#### HOW TO COMPLETE THIS TASK
Pictures in the entries below are excluded; copy only the lines from the one containing "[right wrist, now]" to the one containing "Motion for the", both included.

(Data records)

******************************

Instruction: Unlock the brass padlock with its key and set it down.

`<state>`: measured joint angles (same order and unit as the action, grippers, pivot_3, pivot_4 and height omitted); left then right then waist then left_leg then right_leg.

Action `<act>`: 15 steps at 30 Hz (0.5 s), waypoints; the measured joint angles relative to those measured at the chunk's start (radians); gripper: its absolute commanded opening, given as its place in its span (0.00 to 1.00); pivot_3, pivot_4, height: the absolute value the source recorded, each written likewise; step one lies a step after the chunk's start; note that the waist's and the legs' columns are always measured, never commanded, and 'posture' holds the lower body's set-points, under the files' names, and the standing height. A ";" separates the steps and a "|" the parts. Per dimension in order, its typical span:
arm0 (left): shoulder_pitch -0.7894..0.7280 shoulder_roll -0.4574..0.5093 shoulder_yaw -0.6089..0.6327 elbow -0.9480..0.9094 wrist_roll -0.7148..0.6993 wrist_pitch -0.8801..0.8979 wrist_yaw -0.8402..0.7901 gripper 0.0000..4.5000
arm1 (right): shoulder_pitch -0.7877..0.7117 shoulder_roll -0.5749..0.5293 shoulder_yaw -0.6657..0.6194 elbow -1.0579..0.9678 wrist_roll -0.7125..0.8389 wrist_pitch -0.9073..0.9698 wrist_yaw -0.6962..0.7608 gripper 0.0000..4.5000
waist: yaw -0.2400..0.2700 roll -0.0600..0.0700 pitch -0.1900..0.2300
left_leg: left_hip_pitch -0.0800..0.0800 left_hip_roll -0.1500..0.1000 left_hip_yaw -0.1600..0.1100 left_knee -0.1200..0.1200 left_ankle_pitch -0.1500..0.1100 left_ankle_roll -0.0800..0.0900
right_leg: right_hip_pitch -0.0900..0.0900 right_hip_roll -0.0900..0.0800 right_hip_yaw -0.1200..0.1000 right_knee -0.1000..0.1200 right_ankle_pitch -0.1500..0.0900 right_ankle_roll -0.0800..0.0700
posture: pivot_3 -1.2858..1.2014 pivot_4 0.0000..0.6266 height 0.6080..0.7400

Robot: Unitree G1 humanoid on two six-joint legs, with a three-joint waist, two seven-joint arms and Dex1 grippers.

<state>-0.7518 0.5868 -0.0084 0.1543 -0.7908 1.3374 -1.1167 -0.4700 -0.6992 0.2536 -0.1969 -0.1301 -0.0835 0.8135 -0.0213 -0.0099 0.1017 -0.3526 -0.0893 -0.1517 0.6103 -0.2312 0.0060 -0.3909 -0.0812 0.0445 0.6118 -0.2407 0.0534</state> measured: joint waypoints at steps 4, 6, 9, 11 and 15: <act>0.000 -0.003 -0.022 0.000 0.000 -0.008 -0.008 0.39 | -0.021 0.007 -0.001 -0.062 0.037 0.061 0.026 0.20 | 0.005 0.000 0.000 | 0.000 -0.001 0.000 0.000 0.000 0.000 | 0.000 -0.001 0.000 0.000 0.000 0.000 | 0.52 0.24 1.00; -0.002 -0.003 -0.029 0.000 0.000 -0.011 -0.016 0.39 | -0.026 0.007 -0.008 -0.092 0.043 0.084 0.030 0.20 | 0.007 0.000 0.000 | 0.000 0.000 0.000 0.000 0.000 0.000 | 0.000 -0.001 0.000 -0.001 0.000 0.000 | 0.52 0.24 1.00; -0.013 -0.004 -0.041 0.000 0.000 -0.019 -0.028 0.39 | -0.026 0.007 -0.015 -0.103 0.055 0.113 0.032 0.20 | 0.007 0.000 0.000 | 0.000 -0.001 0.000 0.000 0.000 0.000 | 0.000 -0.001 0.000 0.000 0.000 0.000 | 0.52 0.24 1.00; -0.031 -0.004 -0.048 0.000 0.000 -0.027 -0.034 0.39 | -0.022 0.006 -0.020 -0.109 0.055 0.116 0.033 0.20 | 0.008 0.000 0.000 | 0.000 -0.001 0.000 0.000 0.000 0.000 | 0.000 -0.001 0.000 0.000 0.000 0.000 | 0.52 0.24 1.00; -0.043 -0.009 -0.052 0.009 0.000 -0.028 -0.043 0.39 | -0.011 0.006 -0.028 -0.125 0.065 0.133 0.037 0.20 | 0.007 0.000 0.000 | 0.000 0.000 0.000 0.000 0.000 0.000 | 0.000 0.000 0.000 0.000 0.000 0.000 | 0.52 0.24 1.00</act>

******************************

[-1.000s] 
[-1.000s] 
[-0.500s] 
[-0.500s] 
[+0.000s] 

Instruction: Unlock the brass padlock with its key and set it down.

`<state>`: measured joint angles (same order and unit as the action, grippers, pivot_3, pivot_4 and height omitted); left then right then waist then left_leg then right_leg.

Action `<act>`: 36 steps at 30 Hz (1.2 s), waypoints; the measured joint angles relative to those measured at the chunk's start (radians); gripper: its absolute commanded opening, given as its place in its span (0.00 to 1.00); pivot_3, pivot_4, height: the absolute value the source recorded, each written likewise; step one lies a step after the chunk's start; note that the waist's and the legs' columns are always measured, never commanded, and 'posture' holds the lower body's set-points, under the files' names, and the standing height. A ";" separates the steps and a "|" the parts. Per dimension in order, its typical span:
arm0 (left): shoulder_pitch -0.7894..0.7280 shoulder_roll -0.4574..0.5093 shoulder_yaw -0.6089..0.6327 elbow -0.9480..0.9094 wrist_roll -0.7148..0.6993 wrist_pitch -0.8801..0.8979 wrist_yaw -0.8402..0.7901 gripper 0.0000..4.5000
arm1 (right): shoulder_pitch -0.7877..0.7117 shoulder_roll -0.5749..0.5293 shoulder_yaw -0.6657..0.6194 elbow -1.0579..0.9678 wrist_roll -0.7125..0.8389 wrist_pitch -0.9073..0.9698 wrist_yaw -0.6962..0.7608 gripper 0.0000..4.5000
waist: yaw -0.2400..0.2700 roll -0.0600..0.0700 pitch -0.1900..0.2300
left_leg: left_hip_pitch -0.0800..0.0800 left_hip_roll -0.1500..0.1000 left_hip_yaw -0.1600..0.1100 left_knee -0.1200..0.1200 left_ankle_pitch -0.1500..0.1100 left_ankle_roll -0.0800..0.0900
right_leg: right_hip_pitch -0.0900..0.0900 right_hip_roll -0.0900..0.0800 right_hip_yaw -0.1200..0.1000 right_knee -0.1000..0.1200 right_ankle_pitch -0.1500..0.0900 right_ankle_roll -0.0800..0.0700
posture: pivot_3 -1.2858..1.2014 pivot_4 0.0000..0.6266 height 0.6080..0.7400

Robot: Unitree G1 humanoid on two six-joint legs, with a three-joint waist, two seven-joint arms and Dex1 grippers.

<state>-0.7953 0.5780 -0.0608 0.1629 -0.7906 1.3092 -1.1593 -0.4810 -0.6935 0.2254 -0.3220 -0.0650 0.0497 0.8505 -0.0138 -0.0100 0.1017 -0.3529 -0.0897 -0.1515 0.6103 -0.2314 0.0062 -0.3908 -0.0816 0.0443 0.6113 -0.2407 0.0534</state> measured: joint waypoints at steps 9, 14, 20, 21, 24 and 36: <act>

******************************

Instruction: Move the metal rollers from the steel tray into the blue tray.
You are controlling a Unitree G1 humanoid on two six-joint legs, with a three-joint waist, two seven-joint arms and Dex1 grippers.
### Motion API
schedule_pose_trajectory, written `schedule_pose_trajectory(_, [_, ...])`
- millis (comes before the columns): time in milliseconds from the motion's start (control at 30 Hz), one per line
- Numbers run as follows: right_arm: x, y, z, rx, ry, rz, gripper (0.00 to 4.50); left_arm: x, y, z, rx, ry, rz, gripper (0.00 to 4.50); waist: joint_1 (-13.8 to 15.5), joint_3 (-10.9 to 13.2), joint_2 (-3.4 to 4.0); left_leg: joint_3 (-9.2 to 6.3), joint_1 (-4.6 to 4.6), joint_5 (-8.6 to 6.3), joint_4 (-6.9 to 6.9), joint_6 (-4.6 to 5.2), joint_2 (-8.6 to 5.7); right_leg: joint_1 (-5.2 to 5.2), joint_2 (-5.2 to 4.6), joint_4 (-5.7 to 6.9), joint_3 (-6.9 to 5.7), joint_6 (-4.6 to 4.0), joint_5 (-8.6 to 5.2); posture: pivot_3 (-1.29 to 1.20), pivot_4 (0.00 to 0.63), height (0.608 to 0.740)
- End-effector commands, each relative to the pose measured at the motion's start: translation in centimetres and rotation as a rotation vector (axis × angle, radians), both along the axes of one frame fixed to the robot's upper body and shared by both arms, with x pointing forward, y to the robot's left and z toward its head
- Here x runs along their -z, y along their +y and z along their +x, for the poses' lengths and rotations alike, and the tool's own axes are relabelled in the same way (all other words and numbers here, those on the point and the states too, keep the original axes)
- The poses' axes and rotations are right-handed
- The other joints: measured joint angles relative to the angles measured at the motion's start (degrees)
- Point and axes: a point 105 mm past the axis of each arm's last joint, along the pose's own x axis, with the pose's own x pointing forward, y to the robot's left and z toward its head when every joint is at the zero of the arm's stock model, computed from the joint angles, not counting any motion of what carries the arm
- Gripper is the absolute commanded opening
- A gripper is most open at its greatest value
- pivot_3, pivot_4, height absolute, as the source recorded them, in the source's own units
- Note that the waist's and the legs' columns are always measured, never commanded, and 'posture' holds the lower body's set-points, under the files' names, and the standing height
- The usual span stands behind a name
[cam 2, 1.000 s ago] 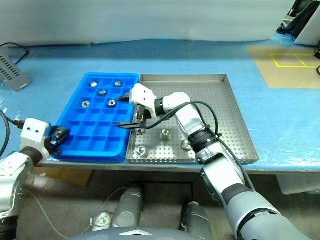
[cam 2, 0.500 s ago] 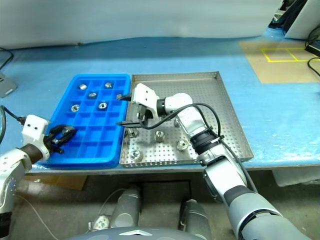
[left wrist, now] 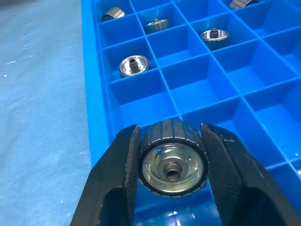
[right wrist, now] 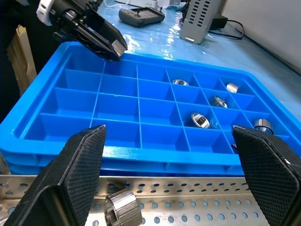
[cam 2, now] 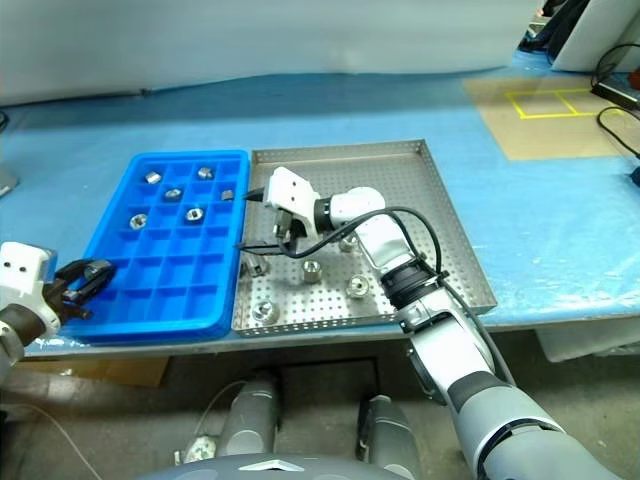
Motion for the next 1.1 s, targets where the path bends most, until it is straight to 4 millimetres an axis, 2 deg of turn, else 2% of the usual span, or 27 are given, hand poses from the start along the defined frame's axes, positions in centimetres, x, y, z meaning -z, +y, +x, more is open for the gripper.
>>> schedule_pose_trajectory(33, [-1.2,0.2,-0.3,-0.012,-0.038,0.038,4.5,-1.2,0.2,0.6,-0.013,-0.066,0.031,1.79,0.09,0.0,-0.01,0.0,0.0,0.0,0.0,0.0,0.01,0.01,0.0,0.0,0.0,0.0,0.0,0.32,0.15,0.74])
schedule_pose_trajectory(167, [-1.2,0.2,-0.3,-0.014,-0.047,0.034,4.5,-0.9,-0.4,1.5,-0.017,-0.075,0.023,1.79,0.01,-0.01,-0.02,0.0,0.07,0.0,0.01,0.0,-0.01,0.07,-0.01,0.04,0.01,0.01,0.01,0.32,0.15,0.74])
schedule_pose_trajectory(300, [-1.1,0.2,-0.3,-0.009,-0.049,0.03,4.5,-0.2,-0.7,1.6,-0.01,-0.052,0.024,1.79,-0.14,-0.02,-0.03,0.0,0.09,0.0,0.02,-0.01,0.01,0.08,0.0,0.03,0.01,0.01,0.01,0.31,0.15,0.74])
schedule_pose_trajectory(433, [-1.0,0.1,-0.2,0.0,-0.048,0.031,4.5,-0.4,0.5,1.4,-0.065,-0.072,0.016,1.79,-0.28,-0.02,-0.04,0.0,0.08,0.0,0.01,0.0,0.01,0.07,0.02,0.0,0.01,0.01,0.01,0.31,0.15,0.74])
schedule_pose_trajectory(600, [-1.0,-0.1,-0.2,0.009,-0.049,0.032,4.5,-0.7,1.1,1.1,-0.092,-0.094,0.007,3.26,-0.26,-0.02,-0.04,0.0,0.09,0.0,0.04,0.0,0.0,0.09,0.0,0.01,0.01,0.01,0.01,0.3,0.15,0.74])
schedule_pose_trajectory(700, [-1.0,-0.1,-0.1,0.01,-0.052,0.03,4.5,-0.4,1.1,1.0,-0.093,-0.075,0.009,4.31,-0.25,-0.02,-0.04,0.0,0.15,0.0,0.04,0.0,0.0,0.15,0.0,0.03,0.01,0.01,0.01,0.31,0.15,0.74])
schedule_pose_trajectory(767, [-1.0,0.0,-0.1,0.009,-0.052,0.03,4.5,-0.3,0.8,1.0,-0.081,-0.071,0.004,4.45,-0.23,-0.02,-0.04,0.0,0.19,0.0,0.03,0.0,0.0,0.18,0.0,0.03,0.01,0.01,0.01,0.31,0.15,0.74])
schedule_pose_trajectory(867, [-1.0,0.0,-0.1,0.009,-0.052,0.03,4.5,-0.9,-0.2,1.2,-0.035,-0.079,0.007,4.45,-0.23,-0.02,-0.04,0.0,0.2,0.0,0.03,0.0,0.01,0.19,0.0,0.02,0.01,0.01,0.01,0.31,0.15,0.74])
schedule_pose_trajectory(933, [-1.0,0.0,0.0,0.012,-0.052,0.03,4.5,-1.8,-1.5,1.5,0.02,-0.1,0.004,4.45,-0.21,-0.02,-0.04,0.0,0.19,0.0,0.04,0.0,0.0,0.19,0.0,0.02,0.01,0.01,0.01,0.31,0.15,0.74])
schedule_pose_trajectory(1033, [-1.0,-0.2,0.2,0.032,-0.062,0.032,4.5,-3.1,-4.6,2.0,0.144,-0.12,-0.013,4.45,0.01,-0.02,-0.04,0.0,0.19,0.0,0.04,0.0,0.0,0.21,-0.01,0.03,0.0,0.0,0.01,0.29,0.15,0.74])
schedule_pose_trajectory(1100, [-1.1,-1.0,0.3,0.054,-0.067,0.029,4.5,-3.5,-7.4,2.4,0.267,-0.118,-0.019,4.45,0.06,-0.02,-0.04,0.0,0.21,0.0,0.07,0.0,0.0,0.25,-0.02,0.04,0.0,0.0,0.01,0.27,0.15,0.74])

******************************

#### TASK OUTPUT
[right wrist, now] 
[cam 2, now] 
Motion for the next 1.1 s, targets where the path bends most, until it is straight to 4 millimetres an axis, 2 deg of turn, else 2% of the usual span, or 27 are given, hand poses from the start along the defined frame's axes, positions in centimetres, x, y, z meaning -z, +y, +x, more is open for the gripper.

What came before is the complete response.